(Task inputs begins)
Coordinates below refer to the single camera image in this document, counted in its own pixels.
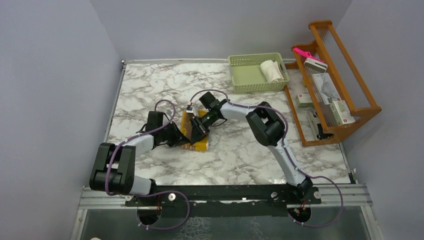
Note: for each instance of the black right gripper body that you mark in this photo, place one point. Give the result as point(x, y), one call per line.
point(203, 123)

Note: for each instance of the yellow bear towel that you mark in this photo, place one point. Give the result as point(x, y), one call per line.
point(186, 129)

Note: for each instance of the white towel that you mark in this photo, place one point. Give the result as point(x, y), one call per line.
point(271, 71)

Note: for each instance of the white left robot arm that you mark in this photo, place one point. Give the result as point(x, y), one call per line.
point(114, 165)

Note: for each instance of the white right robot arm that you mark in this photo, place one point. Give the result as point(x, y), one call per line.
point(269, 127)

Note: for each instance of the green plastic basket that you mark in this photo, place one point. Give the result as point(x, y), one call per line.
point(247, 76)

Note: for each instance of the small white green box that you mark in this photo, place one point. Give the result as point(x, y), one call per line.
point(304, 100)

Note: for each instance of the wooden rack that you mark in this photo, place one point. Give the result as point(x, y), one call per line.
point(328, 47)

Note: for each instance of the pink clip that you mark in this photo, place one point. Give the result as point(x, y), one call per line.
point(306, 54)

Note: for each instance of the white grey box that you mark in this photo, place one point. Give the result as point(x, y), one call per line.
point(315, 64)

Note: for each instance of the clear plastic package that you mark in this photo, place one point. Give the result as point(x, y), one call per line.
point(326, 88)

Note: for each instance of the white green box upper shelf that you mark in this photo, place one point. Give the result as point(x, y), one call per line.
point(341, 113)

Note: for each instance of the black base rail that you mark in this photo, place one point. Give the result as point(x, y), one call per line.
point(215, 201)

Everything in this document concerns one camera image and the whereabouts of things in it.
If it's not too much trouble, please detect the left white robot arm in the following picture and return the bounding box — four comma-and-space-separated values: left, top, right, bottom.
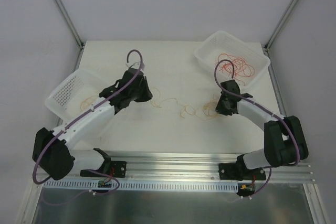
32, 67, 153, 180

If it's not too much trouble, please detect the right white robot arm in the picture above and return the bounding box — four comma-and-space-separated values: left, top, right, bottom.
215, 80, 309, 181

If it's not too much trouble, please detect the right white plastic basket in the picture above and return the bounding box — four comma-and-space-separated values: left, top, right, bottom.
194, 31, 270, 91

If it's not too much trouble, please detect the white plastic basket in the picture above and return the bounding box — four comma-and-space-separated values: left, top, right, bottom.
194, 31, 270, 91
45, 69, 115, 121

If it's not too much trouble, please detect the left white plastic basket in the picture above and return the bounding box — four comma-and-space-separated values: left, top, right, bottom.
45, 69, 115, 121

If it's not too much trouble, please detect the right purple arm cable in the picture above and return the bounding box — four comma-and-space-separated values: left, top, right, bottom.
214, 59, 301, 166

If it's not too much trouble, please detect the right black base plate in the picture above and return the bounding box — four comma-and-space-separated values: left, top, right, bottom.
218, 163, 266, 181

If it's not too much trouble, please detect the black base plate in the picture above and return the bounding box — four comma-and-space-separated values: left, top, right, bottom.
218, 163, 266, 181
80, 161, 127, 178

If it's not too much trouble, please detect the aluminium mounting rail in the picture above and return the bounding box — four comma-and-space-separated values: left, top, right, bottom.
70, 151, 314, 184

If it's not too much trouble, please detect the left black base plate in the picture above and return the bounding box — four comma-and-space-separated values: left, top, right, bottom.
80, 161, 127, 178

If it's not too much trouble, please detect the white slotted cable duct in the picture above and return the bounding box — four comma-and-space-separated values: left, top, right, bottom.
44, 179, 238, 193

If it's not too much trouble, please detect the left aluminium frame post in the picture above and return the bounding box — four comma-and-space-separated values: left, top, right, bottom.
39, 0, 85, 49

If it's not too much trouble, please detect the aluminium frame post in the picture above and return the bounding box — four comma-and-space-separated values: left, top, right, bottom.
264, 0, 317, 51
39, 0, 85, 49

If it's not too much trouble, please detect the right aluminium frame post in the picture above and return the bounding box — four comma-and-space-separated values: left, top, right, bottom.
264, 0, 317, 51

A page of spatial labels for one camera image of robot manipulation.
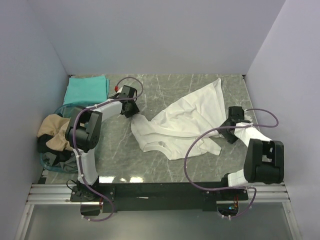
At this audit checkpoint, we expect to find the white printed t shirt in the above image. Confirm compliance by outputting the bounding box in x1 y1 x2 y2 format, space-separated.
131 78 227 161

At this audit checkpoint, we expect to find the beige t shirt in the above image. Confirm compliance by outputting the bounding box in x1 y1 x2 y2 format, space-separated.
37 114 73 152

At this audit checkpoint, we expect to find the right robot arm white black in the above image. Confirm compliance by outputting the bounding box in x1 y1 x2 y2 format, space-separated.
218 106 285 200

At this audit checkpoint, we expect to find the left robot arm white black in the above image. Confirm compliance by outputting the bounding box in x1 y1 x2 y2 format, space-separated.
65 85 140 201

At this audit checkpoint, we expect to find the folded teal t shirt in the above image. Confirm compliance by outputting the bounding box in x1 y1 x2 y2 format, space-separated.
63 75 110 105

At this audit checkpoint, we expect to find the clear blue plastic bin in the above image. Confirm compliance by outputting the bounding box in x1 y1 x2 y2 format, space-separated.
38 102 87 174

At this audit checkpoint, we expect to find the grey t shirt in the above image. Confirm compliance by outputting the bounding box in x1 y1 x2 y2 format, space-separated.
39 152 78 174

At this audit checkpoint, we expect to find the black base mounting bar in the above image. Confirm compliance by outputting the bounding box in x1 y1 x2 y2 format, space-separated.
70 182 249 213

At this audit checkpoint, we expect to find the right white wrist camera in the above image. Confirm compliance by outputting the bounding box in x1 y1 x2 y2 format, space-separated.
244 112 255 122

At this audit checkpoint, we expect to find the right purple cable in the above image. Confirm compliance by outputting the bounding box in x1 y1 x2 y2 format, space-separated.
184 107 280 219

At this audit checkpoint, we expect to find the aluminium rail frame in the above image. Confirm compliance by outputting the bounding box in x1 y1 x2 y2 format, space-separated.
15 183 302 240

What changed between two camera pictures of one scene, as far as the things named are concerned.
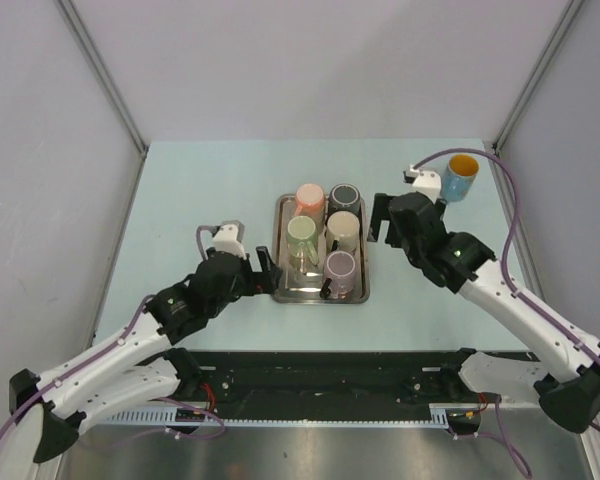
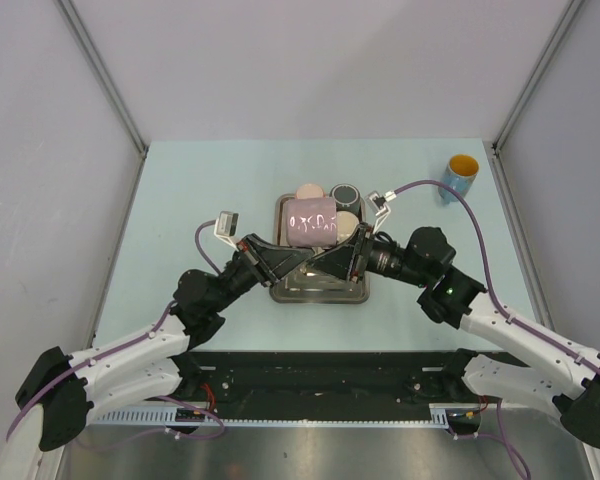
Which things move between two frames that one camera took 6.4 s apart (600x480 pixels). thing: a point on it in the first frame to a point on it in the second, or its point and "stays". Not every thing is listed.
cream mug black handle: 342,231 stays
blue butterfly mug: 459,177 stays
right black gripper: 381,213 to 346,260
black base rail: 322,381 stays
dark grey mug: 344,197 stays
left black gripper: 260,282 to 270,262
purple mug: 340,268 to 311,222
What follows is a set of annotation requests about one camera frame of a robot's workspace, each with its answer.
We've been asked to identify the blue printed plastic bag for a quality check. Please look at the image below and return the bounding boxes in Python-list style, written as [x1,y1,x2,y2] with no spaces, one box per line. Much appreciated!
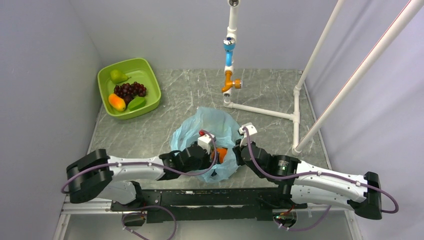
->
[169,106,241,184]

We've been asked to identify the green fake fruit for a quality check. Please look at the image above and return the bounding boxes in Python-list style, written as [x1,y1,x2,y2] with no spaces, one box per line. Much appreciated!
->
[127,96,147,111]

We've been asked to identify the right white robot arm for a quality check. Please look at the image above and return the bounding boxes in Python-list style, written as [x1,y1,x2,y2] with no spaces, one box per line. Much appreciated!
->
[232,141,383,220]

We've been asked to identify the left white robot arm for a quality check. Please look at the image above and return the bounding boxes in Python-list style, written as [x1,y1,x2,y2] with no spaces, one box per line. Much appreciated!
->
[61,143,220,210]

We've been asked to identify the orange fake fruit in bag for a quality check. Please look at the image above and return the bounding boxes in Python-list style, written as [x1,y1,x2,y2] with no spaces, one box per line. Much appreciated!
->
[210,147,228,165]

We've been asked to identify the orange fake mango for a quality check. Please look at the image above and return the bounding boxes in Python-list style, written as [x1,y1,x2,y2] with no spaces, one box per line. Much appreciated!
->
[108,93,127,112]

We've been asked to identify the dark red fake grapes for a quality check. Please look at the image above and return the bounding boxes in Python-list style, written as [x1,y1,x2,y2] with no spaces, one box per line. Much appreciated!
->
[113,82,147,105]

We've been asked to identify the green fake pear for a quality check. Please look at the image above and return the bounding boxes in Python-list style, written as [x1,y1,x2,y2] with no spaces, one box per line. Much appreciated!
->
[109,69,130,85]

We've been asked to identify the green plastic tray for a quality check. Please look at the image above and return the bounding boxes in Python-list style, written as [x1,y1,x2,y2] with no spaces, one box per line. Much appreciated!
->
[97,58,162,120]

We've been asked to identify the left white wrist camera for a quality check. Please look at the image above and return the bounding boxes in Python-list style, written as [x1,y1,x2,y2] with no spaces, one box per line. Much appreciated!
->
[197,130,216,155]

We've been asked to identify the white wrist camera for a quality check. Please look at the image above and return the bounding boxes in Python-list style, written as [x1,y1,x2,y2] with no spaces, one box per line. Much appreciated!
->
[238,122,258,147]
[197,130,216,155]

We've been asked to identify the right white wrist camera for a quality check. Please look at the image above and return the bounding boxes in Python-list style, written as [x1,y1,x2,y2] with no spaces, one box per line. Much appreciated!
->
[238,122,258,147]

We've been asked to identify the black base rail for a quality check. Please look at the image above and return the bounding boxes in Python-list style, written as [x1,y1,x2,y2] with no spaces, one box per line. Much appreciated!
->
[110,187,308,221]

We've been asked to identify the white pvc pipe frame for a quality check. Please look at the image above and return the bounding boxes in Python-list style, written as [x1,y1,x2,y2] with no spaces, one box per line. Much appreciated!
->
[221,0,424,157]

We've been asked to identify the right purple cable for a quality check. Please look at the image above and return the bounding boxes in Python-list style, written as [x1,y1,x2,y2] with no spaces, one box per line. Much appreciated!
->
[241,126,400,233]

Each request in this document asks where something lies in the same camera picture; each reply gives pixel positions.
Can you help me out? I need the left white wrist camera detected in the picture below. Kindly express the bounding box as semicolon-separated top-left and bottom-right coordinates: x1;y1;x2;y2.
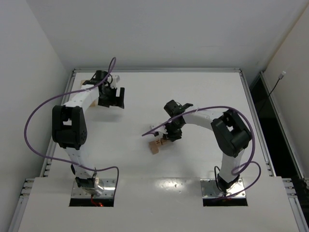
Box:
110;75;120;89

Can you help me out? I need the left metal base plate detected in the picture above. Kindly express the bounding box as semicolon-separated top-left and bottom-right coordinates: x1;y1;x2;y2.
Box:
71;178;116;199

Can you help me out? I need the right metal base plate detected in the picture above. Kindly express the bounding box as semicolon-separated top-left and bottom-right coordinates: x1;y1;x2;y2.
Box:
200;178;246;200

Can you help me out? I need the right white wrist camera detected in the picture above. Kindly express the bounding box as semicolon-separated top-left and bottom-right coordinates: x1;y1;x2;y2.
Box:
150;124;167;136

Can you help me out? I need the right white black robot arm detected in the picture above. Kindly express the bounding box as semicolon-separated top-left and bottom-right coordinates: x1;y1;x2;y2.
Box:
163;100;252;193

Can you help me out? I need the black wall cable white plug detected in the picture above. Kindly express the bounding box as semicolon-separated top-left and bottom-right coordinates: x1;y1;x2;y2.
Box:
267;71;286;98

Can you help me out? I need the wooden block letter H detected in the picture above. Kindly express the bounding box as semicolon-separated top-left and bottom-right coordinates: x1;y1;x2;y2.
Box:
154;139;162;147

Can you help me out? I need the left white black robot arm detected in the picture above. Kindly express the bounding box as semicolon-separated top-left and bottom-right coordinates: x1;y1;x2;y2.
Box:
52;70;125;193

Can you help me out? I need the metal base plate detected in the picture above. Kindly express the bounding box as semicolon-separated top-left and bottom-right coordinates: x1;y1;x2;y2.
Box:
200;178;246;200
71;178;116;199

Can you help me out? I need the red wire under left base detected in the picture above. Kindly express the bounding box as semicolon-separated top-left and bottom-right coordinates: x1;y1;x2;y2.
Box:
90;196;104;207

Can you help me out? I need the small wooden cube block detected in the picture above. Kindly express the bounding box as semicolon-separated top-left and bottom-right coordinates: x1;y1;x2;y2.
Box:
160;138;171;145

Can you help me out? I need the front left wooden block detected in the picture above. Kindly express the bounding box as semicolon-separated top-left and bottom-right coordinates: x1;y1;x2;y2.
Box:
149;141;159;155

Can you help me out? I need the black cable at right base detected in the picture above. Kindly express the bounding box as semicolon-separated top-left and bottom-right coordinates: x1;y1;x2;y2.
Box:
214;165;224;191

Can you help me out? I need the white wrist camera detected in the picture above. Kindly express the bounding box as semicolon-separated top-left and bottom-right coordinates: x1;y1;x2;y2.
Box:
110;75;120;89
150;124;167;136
(Task inputs ends)
• **Goal of the exercise**: Set down exactly and only the lines from the start of the entries above through the line containing "Everything in this", both ends included, omitting the pictures.

• **Result of this task**:
Coordinates below refer to the single camera image in this document, counted in its own pixels.
Note: for each instance of the black right gripper body that you mark in this photo, place one point. Give the result as point(x, y), one call per line.
point(203, 123)

Note: for each instance of the yellow bear towel that you mark in this photo, place one point. Give the result as point(x, y), one call per line.
point(186, 129)

Note: for each instance of the white towel that you mark in this photo, place one point. Give the result as point(x, y), one call per line.
point(271, 71)

Note: for each instance of the white left robot arm that you mark in this photo, place one point. Give the result as point(x, y), one call per line.
point(114, 165)

Note: for each instance of the white right robot arm that you mark in this photo, place one point. Give the result as point(x, y), one call per line.
point(269, 127)

Note: for each instance of the green plastic basket that you mark in this photo, place one point. Give the result as point(x, y), one call per line.
point(247, 76)

Note: for each instance of the small white green box that you mark in this photo, place one point. Give the result as point(x, y), one call per line.
point(304, 100)

Note: for each instance of the wooden rack that you mark in this photo, place one point. Give the result as point(x, y), one call per line.
point(328, 47)

Note: for each instance of the pink clip that you mark in this photo, place one point. Give the result as point(x, y), one call per line.
point(306, 54)

Note: for each instance of the white grey box that you mark in this photo, place one point. Give the result as point(x, y), one call per line.
point(315, 64)

Note: for each instance of the clear plastic package that you mark in this photo, place one point. Give the result as point(x, y), one call per line.
point(326, 88)

Note: for each instance of the white green box upper shelf that you mark in this photo, place one point. Give the result as point(x, y), one call per line.
point(341, 113)

Note: for each instance of the black base rail that you mark in this photo, place one point. Give the result as point(x, y), one call per line.
point(215, 201)

Everything in this document concerns one camera image and the whereabouts of things in it.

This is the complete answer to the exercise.